I moved one VLAN over to a separate switch to avoid confusion. For
test purposes, I'm just testing 2 nodes (master + slave), so I'm using
a cheap $60 linksys 5-port switch as my second VLAN (temporarily). I
bypassed my first hurdle of retaining my TCP/IP connection when
channel-bonding both master and slave simultaneously. However, my
bandwidth is cut in half for some strange reason.
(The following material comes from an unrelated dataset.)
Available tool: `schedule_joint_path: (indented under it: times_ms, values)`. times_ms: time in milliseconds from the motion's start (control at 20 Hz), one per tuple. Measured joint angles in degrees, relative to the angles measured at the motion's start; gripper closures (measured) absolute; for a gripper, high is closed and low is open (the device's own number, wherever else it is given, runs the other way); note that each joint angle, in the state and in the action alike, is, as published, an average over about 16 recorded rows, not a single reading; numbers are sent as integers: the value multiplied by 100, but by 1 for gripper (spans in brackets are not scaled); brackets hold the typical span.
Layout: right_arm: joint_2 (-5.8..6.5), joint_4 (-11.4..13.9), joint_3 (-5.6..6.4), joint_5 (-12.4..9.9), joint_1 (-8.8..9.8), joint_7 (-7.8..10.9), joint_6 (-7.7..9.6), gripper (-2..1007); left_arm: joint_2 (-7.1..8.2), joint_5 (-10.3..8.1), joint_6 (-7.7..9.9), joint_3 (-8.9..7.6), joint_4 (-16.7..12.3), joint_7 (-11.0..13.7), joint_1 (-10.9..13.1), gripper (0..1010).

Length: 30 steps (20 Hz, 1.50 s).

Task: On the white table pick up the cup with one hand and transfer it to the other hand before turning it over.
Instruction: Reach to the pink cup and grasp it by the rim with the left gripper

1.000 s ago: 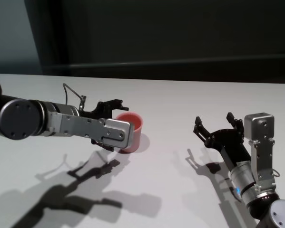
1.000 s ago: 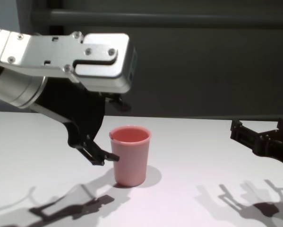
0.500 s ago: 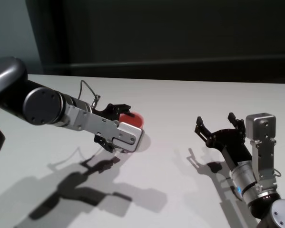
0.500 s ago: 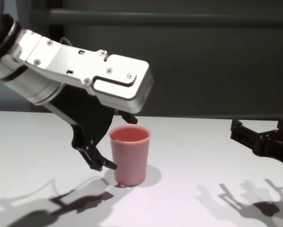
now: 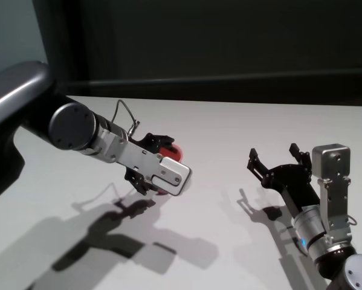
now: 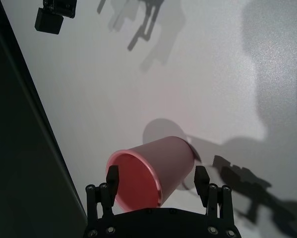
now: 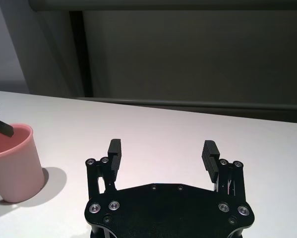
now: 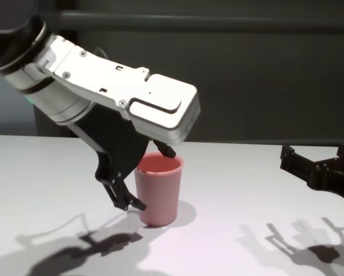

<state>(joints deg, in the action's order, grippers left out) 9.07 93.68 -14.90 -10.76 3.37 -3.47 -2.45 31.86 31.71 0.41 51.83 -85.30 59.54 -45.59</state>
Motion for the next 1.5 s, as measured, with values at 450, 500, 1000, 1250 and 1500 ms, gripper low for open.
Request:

I tried several
different switches as well.
I booted both systems up on 1 NIC, and here are my netperf and FTP
results:
NETPERF:
Recv Send Send
Socket Socket Message Elapsed
Size Size Size Time Throughput
bytes bytes bytes secs. 10^6bits/sec
65535 65535 65535 10.00 85.98
FTP:
37748736 bytes received in 3.5 seconds (1e+04 Kbytes/s)
37748736 bytes received in 3.6 seconds (1e+04 Kbytes/s)
37748736 bytes received in 3.8 seconds (9.8e+03 Kbytes/s)
That's close to the theoretical 100Mbps that the single NICs can do.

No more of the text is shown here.